The blink estimation pipeline entails several steps. Initially, frames from the video are extracted, and when necessary, face detection and tracking are performed. A window of 0.5 seconds, covering the typical blink duration, is analyzed.
Datasets
A total of five video datasets and four image datasets were utilized in this experiment, some of which are discussed in this section briefly.
- The Closed Eyes in the Wild (CEW) dataset, introduced by Song et al., consists of close-face crops from various subjects.
- The ZJU eye blink dataset, initially introduced by Song et al. and expanded for this research, serves as another valuable resource.
- The MRL Eye dataset offers a diverse collection of 84,898 infrared images captured under different sensors and lighting conditions.
- Incorporating video data, the RT-GENE dataset was shot using a Kinect v2 RGB-D camera, capturing high-resolution RGB images.
- The EyeBlink8 dataset comprises eight videos shot in a home environment. These videos capture four participants and provide annotations for 408 eye blinks across 70,992 frames, showcasing real-world blink occurrences.
- TalkingFace, a 200-second video stream, focuses on evaluating facial landmark detection precision. It features a single participant speaking in front of the camera, with annotations available for 61 eye blinks.

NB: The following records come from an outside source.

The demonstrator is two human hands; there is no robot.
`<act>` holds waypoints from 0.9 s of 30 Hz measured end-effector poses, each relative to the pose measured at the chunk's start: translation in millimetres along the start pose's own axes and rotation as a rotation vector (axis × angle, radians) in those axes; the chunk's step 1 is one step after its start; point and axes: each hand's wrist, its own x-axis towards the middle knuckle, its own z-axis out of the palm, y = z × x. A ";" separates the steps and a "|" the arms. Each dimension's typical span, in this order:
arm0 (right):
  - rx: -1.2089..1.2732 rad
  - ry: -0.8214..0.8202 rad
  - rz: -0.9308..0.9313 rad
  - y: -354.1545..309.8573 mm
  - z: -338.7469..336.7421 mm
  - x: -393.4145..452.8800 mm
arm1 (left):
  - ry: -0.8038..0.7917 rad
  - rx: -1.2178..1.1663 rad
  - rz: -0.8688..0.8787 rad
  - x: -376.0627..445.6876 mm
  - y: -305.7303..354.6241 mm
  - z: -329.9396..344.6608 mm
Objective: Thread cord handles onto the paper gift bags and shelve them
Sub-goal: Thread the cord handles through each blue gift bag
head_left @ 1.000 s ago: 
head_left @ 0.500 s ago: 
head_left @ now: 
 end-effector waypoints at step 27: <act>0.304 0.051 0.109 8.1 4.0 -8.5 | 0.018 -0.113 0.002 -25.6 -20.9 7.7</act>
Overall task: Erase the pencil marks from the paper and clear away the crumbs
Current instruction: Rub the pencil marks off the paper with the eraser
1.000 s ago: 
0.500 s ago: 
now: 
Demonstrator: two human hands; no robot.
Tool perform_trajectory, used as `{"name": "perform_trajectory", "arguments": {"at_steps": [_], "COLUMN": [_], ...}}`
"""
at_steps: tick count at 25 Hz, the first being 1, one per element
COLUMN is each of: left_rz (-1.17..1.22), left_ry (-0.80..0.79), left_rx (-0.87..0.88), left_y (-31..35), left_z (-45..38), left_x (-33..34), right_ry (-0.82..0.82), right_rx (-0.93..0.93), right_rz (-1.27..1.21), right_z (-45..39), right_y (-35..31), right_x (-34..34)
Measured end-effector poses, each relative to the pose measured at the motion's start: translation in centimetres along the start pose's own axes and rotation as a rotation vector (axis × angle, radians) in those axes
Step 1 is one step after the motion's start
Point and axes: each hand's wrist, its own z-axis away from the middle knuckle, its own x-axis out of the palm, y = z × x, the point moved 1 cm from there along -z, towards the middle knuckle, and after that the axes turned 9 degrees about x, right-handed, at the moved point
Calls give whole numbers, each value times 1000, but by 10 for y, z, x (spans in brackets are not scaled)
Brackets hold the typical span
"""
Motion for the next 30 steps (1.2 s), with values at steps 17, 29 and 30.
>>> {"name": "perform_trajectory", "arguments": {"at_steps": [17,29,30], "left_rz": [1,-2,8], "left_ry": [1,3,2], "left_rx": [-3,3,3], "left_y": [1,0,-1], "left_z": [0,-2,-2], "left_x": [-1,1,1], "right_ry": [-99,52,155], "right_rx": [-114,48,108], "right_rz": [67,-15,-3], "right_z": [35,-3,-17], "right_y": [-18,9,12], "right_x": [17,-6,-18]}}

- The Researcher's Night dataset, collected during Researcher's Night 2014, encompasses 107 videos with 223,000 frames.
Discussion and conclusion
This paper introduces an innovative approach to efficient eye blink detection, named BlinkLinMulT, which leverages a transformer-based model. The core of this model is the multimodal transformer with linear attention (LinMulT), which effectively combines diverse inputs, including RGB texture, iris and eye landmarks features, and head pose angles. The study sheds light on the impact of eye patch dimensionality on the performance of state-of-the-art backbones, such as CLIP ViT-B/16, emphasizing the critical role of considering motion dynamics versus frame-wise evaluations.
An essential aspect of their work is a feature significance ablation study, which underscores the effectiveness of their proposed method even in the case of extreme head poses. The experimental results reveal that BlinkLinMulT achieves performance on par with or superior to existing models in tasks related to blink presence detection and eye state recognition when tested on publicly available benchmark databases.
What makes BlinkLinMulT stand out is its adept utilization of transformers, facilitating the seamless fusion of input features. This proficiency is particularly evident in challenging real-world scenarios, demonstrating the model's robustness. In essence, BlinkLinMulT shows how the synergy of transformer technology can contribute to more accurate and versatile blink detection, addressing the demands of real-world scenarios.